Uma criança tão pequena dera lugar à maior das atrocidades. E por uma perspetiva
tão paupérrima como a de selar a sua virgindade. Depois de indevidamente
cortada, ervas e pastas deram entrada, não só em cena, mas no interior dos seus
genitais mutilados. Introduzidos com o propósito de facilitar a cicatrização. E
para conclusão do processo que deixava marcas para uma vida, não só físicas,
como emocionais e psicológicas, as pernas eram fortemente atadas, fechadas para
que aquela zona cicatrizasse, simplesmente por encerramento.

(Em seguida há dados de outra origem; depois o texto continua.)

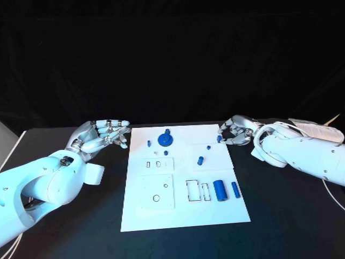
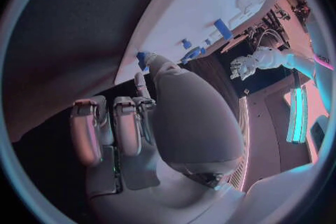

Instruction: Assemble the parts on the task board

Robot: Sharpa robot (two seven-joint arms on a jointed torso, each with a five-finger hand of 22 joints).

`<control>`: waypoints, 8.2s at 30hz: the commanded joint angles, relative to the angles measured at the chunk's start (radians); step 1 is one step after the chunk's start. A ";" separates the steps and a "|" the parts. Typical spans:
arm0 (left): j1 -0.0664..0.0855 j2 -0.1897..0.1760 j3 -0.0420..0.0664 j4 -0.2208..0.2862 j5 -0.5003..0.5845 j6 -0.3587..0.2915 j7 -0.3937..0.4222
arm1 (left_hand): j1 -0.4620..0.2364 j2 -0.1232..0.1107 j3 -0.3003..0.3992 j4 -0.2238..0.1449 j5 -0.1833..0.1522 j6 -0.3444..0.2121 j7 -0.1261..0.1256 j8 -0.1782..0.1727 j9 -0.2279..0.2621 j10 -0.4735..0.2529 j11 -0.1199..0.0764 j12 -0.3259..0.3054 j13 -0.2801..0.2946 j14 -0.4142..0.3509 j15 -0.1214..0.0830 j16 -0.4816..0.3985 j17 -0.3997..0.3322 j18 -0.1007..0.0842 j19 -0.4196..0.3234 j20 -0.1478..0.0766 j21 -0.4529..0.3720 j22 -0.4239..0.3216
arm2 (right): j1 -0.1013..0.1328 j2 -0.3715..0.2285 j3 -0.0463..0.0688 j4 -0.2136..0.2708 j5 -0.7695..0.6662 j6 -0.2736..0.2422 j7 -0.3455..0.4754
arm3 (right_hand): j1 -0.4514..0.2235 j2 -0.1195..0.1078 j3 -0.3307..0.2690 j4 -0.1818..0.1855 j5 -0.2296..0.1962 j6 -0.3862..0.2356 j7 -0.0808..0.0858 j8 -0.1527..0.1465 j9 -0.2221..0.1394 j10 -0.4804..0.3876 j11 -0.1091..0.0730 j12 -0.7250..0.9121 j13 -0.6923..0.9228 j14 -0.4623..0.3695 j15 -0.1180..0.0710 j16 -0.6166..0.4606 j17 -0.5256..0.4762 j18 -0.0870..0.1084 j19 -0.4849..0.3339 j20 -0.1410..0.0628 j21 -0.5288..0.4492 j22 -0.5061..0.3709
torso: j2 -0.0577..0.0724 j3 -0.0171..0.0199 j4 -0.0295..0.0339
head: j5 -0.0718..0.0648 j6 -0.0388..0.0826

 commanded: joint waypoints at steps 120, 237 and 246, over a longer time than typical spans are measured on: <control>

Agora sim,
largavam-na, agora podiam porque a missão estava cumprida. Estava ela purificada.
E estavam elas gratas. Porque, de igual modo, tinham-se também purificado as
suas mães e as suas avós. Fatumata daria continuidade ao legado que
apelidavam
de fanado, outro dos rituais que empobrecia tão rico continente.”
Num mundo onde os
valores morais são postos à prova diariamente, vive Fatumata, adolescente
nascida e criada no seio de uma família de muçulmanos, cujas tradições lhe
estão marcadas a ferro e fogo no corpo e que vê a sua inocência ser-lhe
arrancada da alma, impotente. É na sua crença que vai encontrar a força para
escolher um novo caminho para percorrer. Esta é a história do amor, da fé, da
vontade e da perseverança, contada pela voz de alguém que acredita.